• **Exercise requirements**:
Pull every line holding the word "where" from the data below and copy it.

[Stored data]
☆ ☆ ☆ ☆
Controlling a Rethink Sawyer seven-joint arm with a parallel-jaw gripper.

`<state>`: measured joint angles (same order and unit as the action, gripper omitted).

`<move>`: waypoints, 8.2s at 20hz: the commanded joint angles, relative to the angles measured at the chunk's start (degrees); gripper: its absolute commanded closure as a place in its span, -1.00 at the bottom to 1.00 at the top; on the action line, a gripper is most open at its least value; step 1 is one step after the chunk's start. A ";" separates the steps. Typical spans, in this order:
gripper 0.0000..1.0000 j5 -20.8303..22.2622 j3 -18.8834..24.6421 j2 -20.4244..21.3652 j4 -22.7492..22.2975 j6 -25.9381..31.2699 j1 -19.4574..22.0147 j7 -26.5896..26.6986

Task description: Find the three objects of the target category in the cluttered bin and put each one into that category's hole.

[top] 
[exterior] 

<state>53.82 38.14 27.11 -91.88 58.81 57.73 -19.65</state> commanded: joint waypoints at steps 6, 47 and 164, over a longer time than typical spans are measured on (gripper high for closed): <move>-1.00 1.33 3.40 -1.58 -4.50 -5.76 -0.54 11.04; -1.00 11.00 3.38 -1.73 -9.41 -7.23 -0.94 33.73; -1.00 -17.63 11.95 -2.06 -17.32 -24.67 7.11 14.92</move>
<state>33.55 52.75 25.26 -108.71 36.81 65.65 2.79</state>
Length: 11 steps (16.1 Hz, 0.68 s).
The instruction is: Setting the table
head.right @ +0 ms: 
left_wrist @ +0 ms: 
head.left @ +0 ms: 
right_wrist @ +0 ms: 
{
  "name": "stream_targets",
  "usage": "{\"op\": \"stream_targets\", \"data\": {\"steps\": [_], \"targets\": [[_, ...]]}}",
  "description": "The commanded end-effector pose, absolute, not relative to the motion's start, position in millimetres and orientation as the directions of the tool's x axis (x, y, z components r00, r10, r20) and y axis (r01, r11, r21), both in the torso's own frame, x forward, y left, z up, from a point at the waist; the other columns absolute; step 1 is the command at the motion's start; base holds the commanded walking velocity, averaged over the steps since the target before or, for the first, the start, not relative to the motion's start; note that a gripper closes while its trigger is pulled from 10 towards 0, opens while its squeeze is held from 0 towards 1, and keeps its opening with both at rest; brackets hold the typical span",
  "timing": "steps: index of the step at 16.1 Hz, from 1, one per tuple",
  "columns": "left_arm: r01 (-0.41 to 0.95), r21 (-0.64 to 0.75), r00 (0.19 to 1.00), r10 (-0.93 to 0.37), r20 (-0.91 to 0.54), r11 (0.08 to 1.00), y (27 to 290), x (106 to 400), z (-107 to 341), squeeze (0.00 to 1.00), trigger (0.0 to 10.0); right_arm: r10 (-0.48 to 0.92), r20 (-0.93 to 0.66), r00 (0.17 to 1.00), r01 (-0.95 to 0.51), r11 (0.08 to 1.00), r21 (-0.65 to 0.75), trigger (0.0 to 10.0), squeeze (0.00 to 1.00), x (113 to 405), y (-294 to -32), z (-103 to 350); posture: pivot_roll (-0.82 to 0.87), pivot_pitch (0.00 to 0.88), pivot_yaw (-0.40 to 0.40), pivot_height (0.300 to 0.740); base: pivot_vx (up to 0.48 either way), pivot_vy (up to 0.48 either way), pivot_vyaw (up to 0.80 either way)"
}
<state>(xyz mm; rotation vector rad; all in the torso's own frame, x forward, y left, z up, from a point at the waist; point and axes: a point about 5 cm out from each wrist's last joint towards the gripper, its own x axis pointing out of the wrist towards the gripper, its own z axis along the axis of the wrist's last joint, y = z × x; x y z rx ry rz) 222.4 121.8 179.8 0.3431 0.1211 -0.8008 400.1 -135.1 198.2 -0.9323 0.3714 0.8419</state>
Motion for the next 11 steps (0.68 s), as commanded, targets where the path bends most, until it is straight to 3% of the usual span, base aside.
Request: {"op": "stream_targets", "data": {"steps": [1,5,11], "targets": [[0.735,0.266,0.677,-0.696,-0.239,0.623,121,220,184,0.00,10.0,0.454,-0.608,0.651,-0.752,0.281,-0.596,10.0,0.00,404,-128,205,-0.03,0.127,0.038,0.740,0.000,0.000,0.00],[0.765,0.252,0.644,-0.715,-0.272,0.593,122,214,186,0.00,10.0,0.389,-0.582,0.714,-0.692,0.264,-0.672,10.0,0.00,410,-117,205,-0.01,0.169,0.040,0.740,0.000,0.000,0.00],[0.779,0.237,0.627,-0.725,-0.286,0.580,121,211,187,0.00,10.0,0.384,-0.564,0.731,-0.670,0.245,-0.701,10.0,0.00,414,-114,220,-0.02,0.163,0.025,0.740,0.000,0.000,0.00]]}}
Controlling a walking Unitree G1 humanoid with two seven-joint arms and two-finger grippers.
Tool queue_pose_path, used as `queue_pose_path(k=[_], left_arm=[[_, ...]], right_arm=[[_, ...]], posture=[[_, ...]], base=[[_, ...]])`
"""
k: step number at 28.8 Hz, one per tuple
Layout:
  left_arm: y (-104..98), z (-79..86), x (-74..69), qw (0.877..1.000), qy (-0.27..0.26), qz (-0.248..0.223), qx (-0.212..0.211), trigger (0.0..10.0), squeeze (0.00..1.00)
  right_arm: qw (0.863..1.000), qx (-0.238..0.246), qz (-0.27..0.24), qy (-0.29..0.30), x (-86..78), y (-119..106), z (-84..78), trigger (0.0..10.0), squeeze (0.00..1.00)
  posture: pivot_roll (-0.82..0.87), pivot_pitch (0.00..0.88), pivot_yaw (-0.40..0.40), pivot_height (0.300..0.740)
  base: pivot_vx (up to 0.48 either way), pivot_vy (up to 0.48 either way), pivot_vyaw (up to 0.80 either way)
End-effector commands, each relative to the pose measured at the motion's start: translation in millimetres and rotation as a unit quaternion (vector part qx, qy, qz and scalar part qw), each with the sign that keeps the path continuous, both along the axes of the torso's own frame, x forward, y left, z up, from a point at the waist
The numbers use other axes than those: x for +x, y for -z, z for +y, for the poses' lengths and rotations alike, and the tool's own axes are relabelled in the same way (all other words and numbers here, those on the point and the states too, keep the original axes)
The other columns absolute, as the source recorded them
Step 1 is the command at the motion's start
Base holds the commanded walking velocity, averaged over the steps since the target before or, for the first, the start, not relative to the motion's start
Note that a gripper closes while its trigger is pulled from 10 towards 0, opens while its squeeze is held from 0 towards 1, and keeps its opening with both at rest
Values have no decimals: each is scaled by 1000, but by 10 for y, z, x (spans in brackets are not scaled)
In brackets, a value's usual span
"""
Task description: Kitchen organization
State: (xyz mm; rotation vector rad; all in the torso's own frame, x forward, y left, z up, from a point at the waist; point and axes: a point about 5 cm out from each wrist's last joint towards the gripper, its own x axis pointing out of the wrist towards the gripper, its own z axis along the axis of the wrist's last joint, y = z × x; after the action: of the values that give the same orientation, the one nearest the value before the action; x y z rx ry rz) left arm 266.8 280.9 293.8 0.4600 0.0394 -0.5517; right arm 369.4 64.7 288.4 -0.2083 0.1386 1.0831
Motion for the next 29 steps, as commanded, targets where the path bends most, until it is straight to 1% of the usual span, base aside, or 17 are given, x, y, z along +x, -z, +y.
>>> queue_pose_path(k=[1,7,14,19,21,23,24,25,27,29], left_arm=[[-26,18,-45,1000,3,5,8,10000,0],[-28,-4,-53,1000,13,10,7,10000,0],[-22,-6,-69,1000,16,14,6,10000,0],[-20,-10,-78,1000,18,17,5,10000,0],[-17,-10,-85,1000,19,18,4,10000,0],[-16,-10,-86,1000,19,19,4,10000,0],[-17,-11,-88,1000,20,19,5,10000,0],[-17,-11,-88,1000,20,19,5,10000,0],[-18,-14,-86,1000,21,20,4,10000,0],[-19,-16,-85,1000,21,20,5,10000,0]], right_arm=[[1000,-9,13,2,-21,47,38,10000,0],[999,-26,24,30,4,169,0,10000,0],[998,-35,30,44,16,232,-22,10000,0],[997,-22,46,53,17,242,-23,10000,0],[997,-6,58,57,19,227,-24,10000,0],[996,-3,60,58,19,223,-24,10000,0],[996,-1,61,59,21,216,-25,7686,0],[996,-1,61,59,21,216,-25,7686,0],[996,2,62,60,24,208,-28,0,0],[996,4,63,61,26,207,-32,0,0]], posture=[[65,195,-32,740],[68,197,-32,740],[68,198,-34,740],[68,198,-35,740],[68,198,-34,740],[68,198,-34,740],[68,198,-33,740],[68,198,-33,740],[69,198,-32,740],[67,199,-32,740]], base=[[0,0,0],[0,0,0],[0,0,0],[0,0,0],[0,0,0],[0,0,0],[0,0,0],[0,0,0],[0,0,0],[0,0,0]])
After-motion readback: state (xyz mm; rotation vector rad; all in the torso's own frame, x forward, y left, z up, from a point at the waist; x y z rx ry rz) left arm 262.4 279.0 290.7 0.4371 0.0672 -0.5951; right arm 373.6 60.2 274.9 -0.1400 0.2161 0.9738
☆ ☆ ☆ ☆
• **Answer for this exercise**:
Motion for the next 11 steps (0.68 s), as commanded, targets where the path bends most, until it is straight to 3% of the usual span, base aside.
Motion for the next 29 steps, as commanded, targets where the path bends most, until it is straight to 1% of the usual span, base aside, or 17 are given, x, y, z along +x, -z, +y.

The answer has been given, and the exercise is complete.